Husband. Dad to 5. Student Ministry Pastor. Follower of Jesus. Yatta yatta.

NEVER LET POLICY TRUMP YOUR PURPOSE

photoOn cyber monday I found a deal for snow summit lift tickets that I acted on a few months ago.  At the time, I knew we’d be in Big Bear for 2 days and would be on the slopes for one of them, so I picked Tuesday as our day and bought tickets for all 7 of us plus several grandparents.  All was good until on Monday night, when my oldest son got the flu and was sick.  He was the 4th person in the family to get it, so we knew it’d be gone in 24hrs.  As a result, we decided to swap plans and go on Wednesday instead of Tuesday.

However, therein was the problem.  My tickets were good for Tuesday and not Wednesday.  The fine print of the policy says that they now become like vouchers to apply to another ticket purchase and that on Wednesday, I’d have to pay full price.  But I really had no other option.

So, when I arrived at the ticket window first thing on Wednesday morning, I decided I would ask if they could help me out and bend the policy, but honestly I expected to have to pay the full price. I said, “I know I’m asking for a favor, but I was wondering if I could redeem these tickets today instead of yesterday. I arbitrarily chose Tuesday as our ski day originally when I bought the tickets.  I didn’t miss it because of weather complaints and I’m not trying to redeem them on a weekend.  I just had a sick son and we could not come.  But we’re here today.  Is there anything you can do for me?”  Without asking a bunch of questions, she just said she’d have to get manager approval.  So, when her manager came, I expected to have to explain it all again.  However, when she sat down at the desk, she didn’t dig for details. She just started to do her magic without asking a single guilt trip question.  She verified my order was correct, collected the funds for the additional rentals I needed to do, and let us redeem our tickets.  I was shocked and grateful for how easy that was.

It’s rare that I find people today that bend “policy” toward the intention.  When I chose Tuesday and showed up on Wednesday, I had broken the “rules” but not the intention behind them.   I was so thankful that the employees at this place got that.

I’m not much of a red tape guy or a policy maker.  In fact, most of the time I’d avoid them at all cost if I could, but sometimes in youth ministry, we have to say something like “If you don’t do _______, then you have to do _________”    In families it takes the form of “when you’re 13, then you get to do ______”   In everyday life the policies of people take the form of tradition and become the fulfillment of statements like “that’s just what we do” or in the negative, “I’m sorry, but that’s not what we do.”

But, even if there’s value in developing normal patterns or policies, I hate it when they get in the way of “common sense”.  There may be value in the policy or tradition, but there’s also value in breaking those patterns based on the values behind them. So, in the case of my most recent experience with snow summit this week, I was at odds with their policy.

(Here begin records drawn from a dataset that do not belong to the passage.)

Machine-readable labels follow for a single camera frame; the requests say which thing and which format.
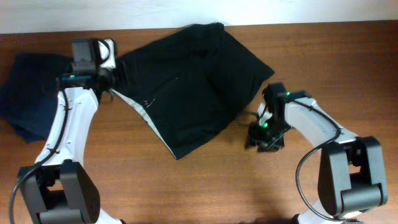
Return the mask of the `black shorts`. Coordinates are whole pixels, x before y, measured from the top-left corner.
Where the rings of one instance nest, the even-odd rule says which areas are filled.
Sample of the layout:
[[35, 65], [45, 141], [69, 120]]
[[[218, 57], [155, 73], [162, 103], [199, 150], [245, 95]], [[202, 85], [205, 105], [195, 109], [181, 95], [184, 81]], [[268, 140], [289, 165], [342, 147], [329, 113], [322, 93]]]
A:
[[273, 69], [221, 23], [194, 24], [128, 52], [128, 85], [115, 92], [181, 159], [213, 139], [258, 93]]

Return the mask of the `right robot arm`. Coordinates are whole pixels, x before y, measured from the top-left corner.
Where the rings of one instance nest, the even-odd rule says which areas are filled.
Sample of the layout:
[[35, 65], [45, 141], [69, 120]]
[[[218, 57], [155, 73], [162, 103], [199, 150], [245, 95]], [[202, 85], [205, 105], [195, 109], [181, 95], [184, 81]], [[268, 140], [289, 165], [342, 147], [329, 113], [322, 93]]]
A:
[[[249, 124], [245, 148], [277, 152], [284, 136], [296, 129], [313, 146], [299, 161], [295, 184], [307, 210], [292, 223], [356, 223], [356, 216], [388, 201], [384, 158], [380, 142], [360, 137], [322, 110], [306, 91], [287, 91], [282, 83], [269, 84], [265, 102]], [[320, 153], [318, 200], [310, 204], [300, 185], [300, 171], [314, 153]]]

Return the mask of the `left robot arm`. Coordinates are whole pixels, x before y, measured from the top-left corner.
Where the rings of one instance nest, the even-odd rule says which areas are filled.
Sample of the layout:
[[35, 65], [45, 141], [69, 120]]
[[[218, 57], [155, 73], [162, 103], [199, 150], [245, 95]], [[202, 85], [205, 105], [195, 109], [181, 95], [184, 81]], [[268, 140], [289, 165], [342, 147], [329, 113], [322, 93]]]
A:
[[34, 223], [123, 223], [102, 209], [84, 168], [90, 124], [101, 95], [117, 80], [117, 45], [111, 38], [77, 39], [72, 52], [71, 70], [57, 78], [57, 110], [45, 146], [34, 165], [19, 170], [9, 200], [10, 223], [18, 192]]

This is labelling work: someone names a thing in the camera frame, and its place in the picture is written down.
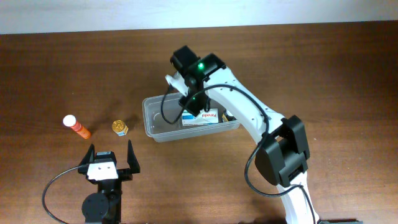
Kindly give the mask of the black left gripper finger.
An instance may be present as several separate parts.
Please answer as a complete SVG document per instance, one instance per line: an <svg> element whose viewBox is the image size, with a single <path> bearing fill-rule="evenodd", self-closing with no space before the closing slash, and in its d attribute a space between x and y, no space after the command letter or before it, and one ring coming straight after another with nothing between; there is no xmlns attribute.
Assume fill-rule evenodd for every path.
<svg viewBox="0 0 398 224"><path fill-rule="evenodd" d="M95 158L95 146L94 146L94 144L91 144L88 148L87 153L85 154L85 156L79 163L79 166L84 166L84 165L90 164L91 162L94 161L94 158Z"/></svg>
<svg viewBox="0 0 398 224"><path fill-rule="evenodd" d="M141 172L141 167L134 153L132 142L129 139L127 143L127 163L132 174L138 174Z"/></svg>

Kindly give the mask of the white blue medicine box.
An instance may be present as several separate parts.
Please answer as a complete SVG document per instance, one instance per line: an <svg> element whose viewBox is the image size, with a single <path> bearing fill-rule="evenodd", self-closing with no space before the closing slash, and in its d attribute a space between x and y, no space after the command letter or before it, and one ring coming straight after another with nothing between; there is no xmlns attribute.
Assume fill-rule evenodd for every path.
<svg viewBox="0 0 398 224"><path fill-rule="evenodd" d="M183 126L203 126L217 123L219 123L217 108L211 108L207 112L203 110L197 116L192 115L187 110L182 113Z"/></svg>

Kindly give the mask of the dark bottle white cap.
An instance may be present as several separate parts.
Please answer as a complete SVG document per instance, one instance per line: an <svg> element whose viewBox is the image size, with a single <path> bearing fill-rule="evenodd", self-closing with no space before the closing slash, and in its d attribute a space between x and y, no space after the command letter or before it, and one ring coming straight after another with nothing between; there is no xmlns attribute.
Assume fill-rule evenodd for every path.
<svg viewBox="0 0 398 224"><path fill-rule="evenodd" d="M221 118L223 122L230 122L236 120L236 118L228 110L223 111Z"/></svg>

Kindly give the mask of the clear plastic container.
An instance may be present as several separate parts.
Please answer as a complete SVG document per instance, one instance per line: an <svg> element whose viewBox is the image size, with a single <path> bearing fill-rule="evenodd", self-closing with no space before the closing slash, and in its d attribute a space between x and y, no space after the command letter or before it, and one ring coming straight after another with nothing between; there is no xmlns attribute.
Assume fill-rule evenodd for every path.
<svg viewBox="0 0 398 224"><path fill-rule="evenodd" d="M210 106L218 110L219 122L216 124L184 126L181 119L175 124L165 122L160 107L164 107L164 115L167 119L176 118L181 111L178 104L181 96L180 93L172 93L166 97L164 103L161 103L162 95L146 98L142 102L144 126L149 137L154 138L157 142L167 142L234 130L240 126L239 121L236 120L224 122L221 118L224 108L213 100L210 101Z"/></svg>

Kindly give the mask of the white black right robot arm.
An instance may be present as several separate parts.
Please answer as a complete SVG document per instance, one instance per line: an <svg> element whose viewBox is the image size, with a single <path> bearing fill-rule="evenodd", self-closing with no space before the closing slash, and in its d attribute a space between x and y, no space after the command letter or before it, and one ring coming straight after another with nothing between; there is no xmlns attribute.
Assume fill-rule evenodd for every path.
<svg viewBox="0 0 398 224"><path fill-rule="evenodd" d="M170 62L177 72L166 79L183 95L183 110L198 117L214 100L253 138L256 148L244 168L248 186L259 195L281 198L287 223L319 223L308 192L310 150L301 119L286 118L262 103L215 54L200 58L185 45Z"/></svg>

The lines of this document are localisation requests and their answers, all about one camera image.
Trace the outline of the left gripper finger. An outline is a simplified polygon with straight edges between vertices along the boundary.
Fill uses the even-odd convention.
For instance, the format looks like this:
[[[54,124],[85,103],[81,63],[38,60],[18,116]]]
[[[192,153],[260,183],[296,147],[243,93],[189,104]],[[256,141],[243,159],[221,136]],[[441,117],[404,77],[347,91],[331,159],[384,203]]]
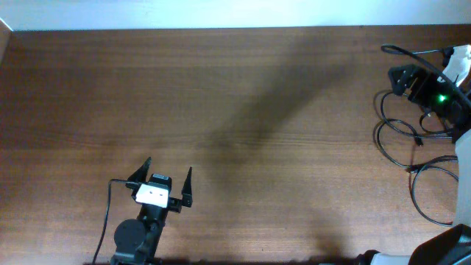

This whole thing reminded me again that I’m not going to live my life by policies, but instead by values.  When the policy or tradition no longer supports the value that prompted it, then I’m going to drop it.  I was so thankful for the employees at Snow Summit who totally understood this.  They saved me hundreds of dollars in additional fees and reminded me that this is how I want to live.

I will give my loyally to purpose and values, not rules and policies.